You are viewing a plain text version of this content. The canonical link for it is here.
Posted to user@spark.apache.org by Andy Grove <an...@agildata.com> on 2016/05/17 18:48:45 UTC

Inferring schema from GenericRowWithSchema

Hi,

I have a requirement to create types dynamically in Spark and then
instantiate those types from Spark SQL via a UDF.

I tried doing the following:

val addressType = StructType(List(
  new StructField("state", DataTypes.StringType),
  new StructField("zipcode", DataTypes.IntegerType)
))

sqlContext.udf.register("Address", (args: Seq[Any]) => new
GenericRowWithSchema(args.toArray, addressType))

sqlContext.sql("SELECT Address('NY', 12345)").show(10)

This seems reasonable to me but this fails with:

Exception in thread "main" java.lang.UnsupportedOperationException: Schema
for type org.apache.spark.sql.catalyst.expressions.GenericRowWithSchema is
not supported
at
org.apache.spark.sql.catalyst.ScalaReflection$.schemaFor(ScalaReflection.scala:755)
at
org.apache.spark.sql.catalyst.ScalaReflection$.schemaFor(ScalaReflection.scala:685)
at org.apache.spark.sql.UDFRegistration.register(UDFRegistration.scala:130)

It looks like it would be simple to update ScalaReflection to be able to
infer the schema from a GenericRowWithSchema, but before I file a JIRA and
submit a patch I wanted to see if there is already a way of achieving this.

Thanks,

Andy.

Re: Inferring schema from GenericRowWithSchema

Posted by Andy Grove <an...@agildata.com>.
Hmm.

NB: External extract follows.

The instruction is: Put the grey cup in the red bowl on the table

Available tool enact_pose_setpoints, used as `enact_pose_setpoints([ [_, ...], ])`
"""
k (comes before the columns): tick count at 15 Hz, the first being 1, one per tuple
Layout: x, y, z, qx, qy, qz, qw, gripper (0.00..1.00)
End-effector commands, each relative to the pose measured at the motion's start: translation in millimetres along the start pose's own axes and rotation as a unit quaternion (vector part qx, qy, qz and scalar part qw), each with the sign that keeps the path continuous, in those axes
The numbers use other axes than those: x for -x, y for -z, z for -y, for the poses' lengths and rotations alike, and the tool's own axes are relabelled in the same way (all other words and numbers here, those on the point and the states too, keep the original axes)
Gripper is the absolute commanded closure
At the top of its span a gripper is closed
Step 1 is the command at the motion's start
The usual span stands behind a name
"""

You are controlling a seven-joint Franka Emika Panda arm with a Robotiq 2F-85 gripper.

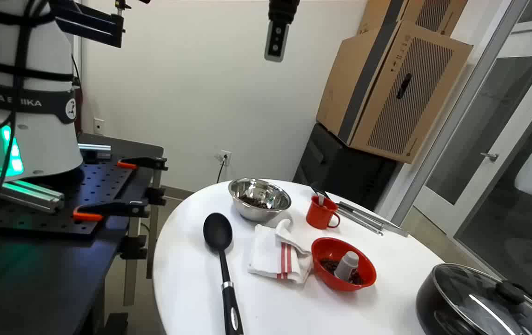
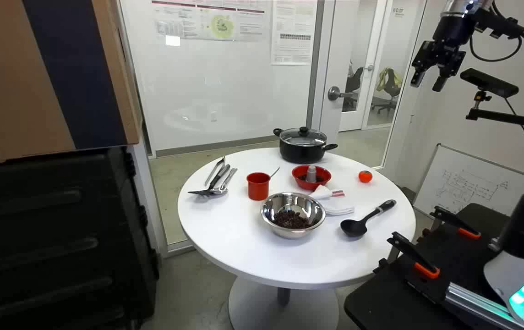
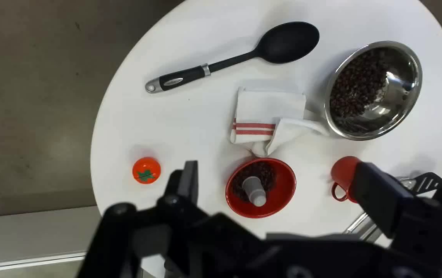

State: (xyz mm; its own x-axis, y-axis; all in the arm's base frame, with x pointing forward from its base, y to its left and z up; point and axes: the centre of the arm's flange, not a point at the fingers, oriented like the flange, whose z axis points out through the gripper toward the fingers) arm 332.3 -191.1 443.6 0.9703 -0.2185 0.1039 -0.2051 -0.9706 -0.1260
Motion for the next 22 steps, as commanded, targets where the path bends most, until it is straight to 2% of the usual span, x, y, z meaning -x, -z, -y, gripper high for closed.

I see. Yes, I guess that won't work then.

I don't understand what you are proposing about UDFRegistration. I only see
methods that take tuples of various sizes (1 .. 22).

On Tue, May 17, 2016 at 1:00 PM, Michael Armbrust <mi...@databricks.com>
wrote:

> I don't think that you will be able to do that.  ScalaReflection is based
> on the TypeTag of the object, and thus the schema of any particular object
> won't be available to it.
>
> Instead I think you want to use the register functions in UDFRegistration
> that take a schema. Does that make sense?
>
> On Tue, May 17, 2016 at 11:48 AM, Andy Grove <an...@agildata.com>
> wrote:
>
>>
>> Hi,
>>
>> I have a requirement to create types dynamically in Spark and then
>> instantiate those types from Spark SQL via a UDF.
>>
>> I tried doing the following:
>>
>> val addressType = StructType(List(
>>   new StructField("state", DataTypes.StringType),
>>   new StructField("zipcode", DataTypes.IntegerType)
>> ))
>>
>> sqlContext.udf.register("Address", (args: Seq[Any]) => new
>> GenericRowWithSchema(args.toArray, addressType))
>>
>> sqlContext.sql("SELECT Address('NY', 12345)").show(10)
>>
>> This seems reasonable to me but this fails with:
>>
>> Exception in thread "main" java.lang.UnsupportedOperationException:
>> Schema for type
>> org.apache.spark.sql.catalyst.expressions.GenericRowWithSchema is not
>> supported
>> at
>> org.apache.spark.sql.catalyst.ScalaReflection$.schemaFor(ScalaReflection.scala:755)
>> at
>> org.apache.spark.sql.catalyst.ScalaReflection$.schemaFor(ScalaReflection.scala:685)
>> at
>> org.apache.spark.sql.UDFRegistration.register(UDFRegistration.scala:130)
>>
>> It looks like it would be simple to update ScalaReflection to be able to
>> infer the schema from a GenericRowWithSchema, but before I file a JIRA and
>> submit a patch I wanted to see if there is already a way of achieving this.
>>
>> Thanks,
>>
>> Andy.
>>
>>
>>
>

Re: Inferring schema from GenericRowWithSchema

Posted by Michael Armbrust <mi...@databricks.com>.
I don't think that you will be able to do that.  ScalaReflection is based
on the TypeTag of the object, and thus the schema of any particular object
won't be available to it.

Instead I think you want to use the register functions in UDFRegistration
that take a schema. Does that make sense?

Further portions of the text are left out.